EXERCISE: Which lines run from the one containing "Target: robotic arm" to the end of the entries? Copy them exactly, both ends included, and give nothing else.

TASK DATA:
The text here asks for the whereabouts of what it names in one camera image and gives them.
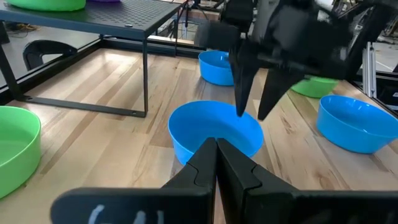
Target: purple object
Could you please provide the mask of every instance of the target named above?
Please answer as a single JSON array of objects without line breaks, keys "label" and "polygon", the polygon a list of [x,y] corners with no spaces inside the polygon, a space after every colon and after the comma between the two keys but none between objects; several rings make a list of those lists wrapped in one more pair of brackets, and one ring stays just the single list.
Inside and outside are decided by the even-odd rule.
[{"label": "purple object", "polygon": [[120,0],[87,0],[87,1],[96,1],[96,2],[120,2]]}]

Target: bowl rim
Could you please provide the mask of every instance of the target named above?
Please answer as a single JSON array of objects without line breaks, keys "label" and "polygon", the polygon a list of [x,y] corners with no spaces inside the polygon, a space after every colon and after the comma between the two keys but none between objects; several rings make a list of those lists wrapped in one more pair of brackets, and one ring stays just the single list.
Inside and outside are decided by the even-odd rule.
[{"label": "bowl rim", "polygon": [[374,108],[374,109],[377,109],[377,110],[383,112],[384,114],[386,114],[387,116],[390,116],[391,118],[395,119],[395,120],[398,122],[398,119],[395,118],[395,117],[394,117],[393,115],[391,115],[390,113],[388,113],[388,112],[386,112],[386,111],[384,111],[384,110],[382,110],[382,109],[378,108],[377,106],[374,106],[374,105],[372,105],[372,104],[370,104],[370,103],[367,103],[367,102],[365,102],[365,101],[362,101],[362,100],[359,100],[359,99],[356,99],[356,98],[353,98],[353,97],[349,97],[349,96],[327,95],[327,96],[322,97],[322,98],[319,100],[319,107],[322,108],[322,110],[323,110],[324,112],[326,112],[329,116],[331,116],[332,118],[335,118],[337,121],[339,121],[339,122],[340,122],[341,124],[343,124],[343,125],[346,125],[346,126],[348,126],[348,127],[350,127],[350,128],[353,128],[353,129],[355,129],[355,130],[357,130],[357,131],[360,131],[360,132],[362,132],[362,133],[370,134],[370,135],[372,135],[372,136],[377,136],[377,137],[382,137],[382,138],[392,138],[392,139],[395,139],[395,138],[397,137],[397,136],[386,136],[386,135],[381,135],[381,134],[374,134],[374,133],[370,133],[370,132],[367,132],[367,131],[363,131],[362,129],[359,129],[359,128],[355,127],[355,126],[352,126],[352,125],[350,125],[350,124],[348,124],[348,123],[346,123],[346,122],[344,122],[344,121],[338,119],[336,116],[332,115],[328,110],[326,110],[325,107],[323,107],[322,101],[323,101],[324,99],[327,99],[327,98],[346,98],[346,99],[350,99],[350,100],[359,101],[359,102],[361,102],[361,103],[363,103],[363,104],[365,104],[365,105],[368,105],[368,106],[370,106],[370,107],[372,107],[372,108]]},{"label": "bowl rim", "polygon": [[[172,132],[171,132],[171,130],[170,130],[170,119],[171,119],[171,117],[173,116],[174,112],[177,111],[178,109],[180,109],[181,107],[185,106],[185,105],[189,105],[189,104],[191,104],[191,103],[199,103],[199,102],[201,102],[201,103],[204,103],[204,102],[220,103],[220,104],[227,105],[227,106],[232,106],[232,107],[234,106],[234,105],[231,105],[231,104],[229,104],[229,103],[225,103],[225,102],[222,102],[222,101],[216,101],[216,100],[195,100],[195,101],[189,101],[188,103],[184,103],[184,104],[178,106],[178,107],[175,108],[175,109],[173,110],[173,112],[170,114],[169,120],[167,121],[167,129],[169,130],[169,134],[170,134],[172,140],[175,139],[175,136],[172,134]],[[251,116],[251,115],[250,115],[248,112],[246,112],[246,111],[243,113],[242,116],[244,116],[244,115],[249,116],[251,119],[257,121],[255,118],[253,118],[253,116]],[[261,145],[259,146],[259,149],[258,149],[255,153],[251,154],[250,156],[247,155],[248,157],[254,156],[254,155],[261,149],[261,147],[264,145],[264,132],[263,132],[263,130],[262,130],[261,124],[260,124],[259,122],[257,122],[257,124],[258,124],[258,127],[259,127],[260,130],[261,130]],[[183,148],[184,151],[189,152],[189,154],[191,154],[191,155],[194,154],[194,152],[191,152],[191,151],[189,151],[186,147],[183,147],[178,141],[175,141],[175,142],[176,142],[181,148]]]},{"label": "bowl rim", "polygon": [[331,78],[311,77],[309,81],[327,83],[327,84],[337,84],[339,80],[334,80]]},{"label": "bowl rim", "polygon": [[16,106],[0,106],[0,110],[1,110],[1,108],[7,108],[7,109],[12,109],[12,110],[21,110],[21,111],[23,111],[23,112],[25,112],[25,113],[29,113],[29,114],[33,115],[33,117],[36,119],[36,121],[37,121],[37,123],[38,123],[38,125],[39,125],[39,128],[37,129],[37,132],[36,132],[34,138],[30,141],[30,143],[29,143],[23,150],[21,150],[20,152],[18,152],[15,156],[11,157],[11,158],[8,159],[6,162],[3,162],[2,164],[0,164],[0,169],[1,169],[1,167],[3,167],[3,166],[5,166],[5,165],[7,165],[8,163],[12,162],[16,157],[20,156],[20,155],[21,155],[22,153],[24,153],[28,148],[30,148],[30,146],[32,145],[32,143],[33,143],[37,138],[40,137],[40,131],[41,131],[41,129],[42,129],[42,123],[40,122],[39,117],[38,117],[35,113],[31,112],[30,110],[27,110],[27,109],[24,109],[24,108],[20,108],[20,107],[16,107]]},{"label": "bowl rim", "polygon": [[202,52],[202,53],[200,53],[200,54],[198,55],[199,63],[204,63],[204,64],[209,65],[209,66],[211,66],[211,67],[220,68],[220,69],[223,69],[223,70],[231,70],[231,66],[229,66],[229,68],[219,67],[219,66],[216,66],[216,65],[212,65],[212,64],[210,64],[210,63],[204,61],[204,60],[201,58],[201,55],[208,54],[208,53],[212,53],[212,52],[221,52],[221,53],[228,54],[228,52],[224,52],[224,51],[220,51],[220,50],[207,50],[207,51],[204,51],[204,52]]}]

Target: cable
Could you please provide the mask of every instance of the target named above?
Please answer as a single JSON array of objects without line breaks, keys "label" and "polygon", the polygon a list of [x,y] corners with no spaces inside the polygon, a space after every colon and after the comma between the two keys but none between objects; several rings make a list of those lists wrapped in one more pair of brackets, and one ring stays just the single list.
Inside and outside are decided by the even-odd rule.
[{"label": "cable", "polygon": [[193,25],[200,25],[199,23],[197,23],[197,22],[191,22],[191,21],[188,21],[188,23],[189,24],[193,24]]},{"label": "cable", "polygon": [[25,32],[23,31],[9,31],[7,32],[9,37],[13,37],[13,38],[25,38],[28,36],[29,32],[26,30]]},{"label": "cable", "polygon": [[203,15],[205,16],[206,20],[209,21],[209,18],[207,18],[207,15],[204,12],[204,10],[199,5],[196,5],[196,7],[201,11],[201,13],[203,13]]},{"label": "cable", "polygon": [[178,24],[179,24],[178,22],[180,21],[182,13],[184,12],[185,6],[187,6],[189,1],[192,1],[192,0],[186,0],[185,2],[183,2],[182,3],[182,7],[181,7],[181,11],[177,13],[177,21],[175,23],[175,26],[177,26],[177,27],[174,27],[174,29],[177,29],[177,34],[175,35],[176,41],[178,39]]}]

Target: robotic arm
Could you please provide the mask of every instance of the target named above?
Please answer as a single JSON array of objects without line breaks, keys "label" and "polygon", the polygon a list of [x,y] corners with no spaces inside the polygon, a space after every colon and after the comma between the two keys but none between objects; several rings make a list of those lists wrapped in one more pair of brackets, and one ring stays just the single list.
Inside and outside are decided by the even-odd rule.
[{"label": "robotic arm", "polygon": [[[361,10],[375,5],[398,8],[394,0],[362,4],[368,6]],[[328,18],[319,19],[320,11]],[[344,79],[353,38],[351,19],[339,18],[314,0],[229,0],[219,22],[199,27],[195,43],[229,52],[239,116],[245,110],[255,74],[261,67],[269,69],[258,114],[263,120],[283,94],[307,75]]]}]

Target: blue bowl
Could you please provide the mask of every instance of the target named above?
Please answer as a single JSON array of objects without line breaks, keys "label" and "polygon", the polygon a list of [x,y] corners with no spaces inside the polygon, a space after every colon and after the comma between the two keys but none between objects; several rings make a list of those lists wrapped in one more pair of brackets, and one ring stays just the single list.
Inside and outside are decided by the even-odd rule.
[{"label": "blue bowl", "polygon": [[231,65],[228,53],[211,50],[199,54],[200,74],[202,78],[212,84],[233,86]]},{"label": "blue bowl", "polygon": [[337,95],[320,100],[317,128],[337,146],[366,154],[398,138],[398,119],[363,101]]},{"label": "blue bowl", "polygon": [[169,133],[183,165],[207,138],[225,138],[248,157],[261,148],[264,138],[252,116],[244,113],[240,118],[235,106],[217,101],[194,101],[178,107],[169,118]]}]

EXERCISE RESULT:
Target: robotic arm
Could you please provide the mask of every instance of the target named above?
Please answer as a single JSON array of objects without line breaks, keys "label" and "polygon", the polygon a list of [x,y] corners with no spaces inside the polygon, a space after every colon and after the comma between the two keys but none between objects; several rings make a list of those lists wrapped in one more pair of brackets, and one ring stays just the single list.
Inside and outside are decided by the even-odd rule.
[{"label": "robotic arm", "polygon": [[[361,10],[375,5],[398,8],[394,0],[362,4],[368,6]],[[328,18],[319,19],[320,11]],[[344,79],[353,38],[351,19],[339,18],[314,0],[229,0],[219,22],[199,27],[195,43],[229,52],[239,116],[245,110],[255,74],[261,67],[269,69],[258,114],[263,120],[283,94],[307,75]]]}]

Target: blue bowl
Could you please provide the mask of every instance of the target named above?
Please answer as a single JSON array of objects without line breaks, keys "label" and "polygon", the polygon a list of [x,y] corners with no spaces inside the polygon, a space after every colon and after the comma between the two keys but none between objects; several rings make a list of those lists wrapped in one more pair of brackets, and one ring stays just the single list.
Inside and outside are decided by the even-odd rule.
[{"label": "blue bowl", "polygon": [[231,65],[228,53],[211,50],[199,54],[200,74],[202,78],[212,84],[233,86]]},{"label": "blue bowl", "polygon": [[337,95],[320,100],[317,128],[337,146],[366,154],[398,138],[398,119],[363,101]]},{"label": "blue bowl", "polygon": [[169,133],[183,165],[207,138],[225,138],[248,157],[261,148],[264,138],[252,116],[244,113],[240,118],[235,106],[217,101],[194,101],[178,107],[169,118]]}]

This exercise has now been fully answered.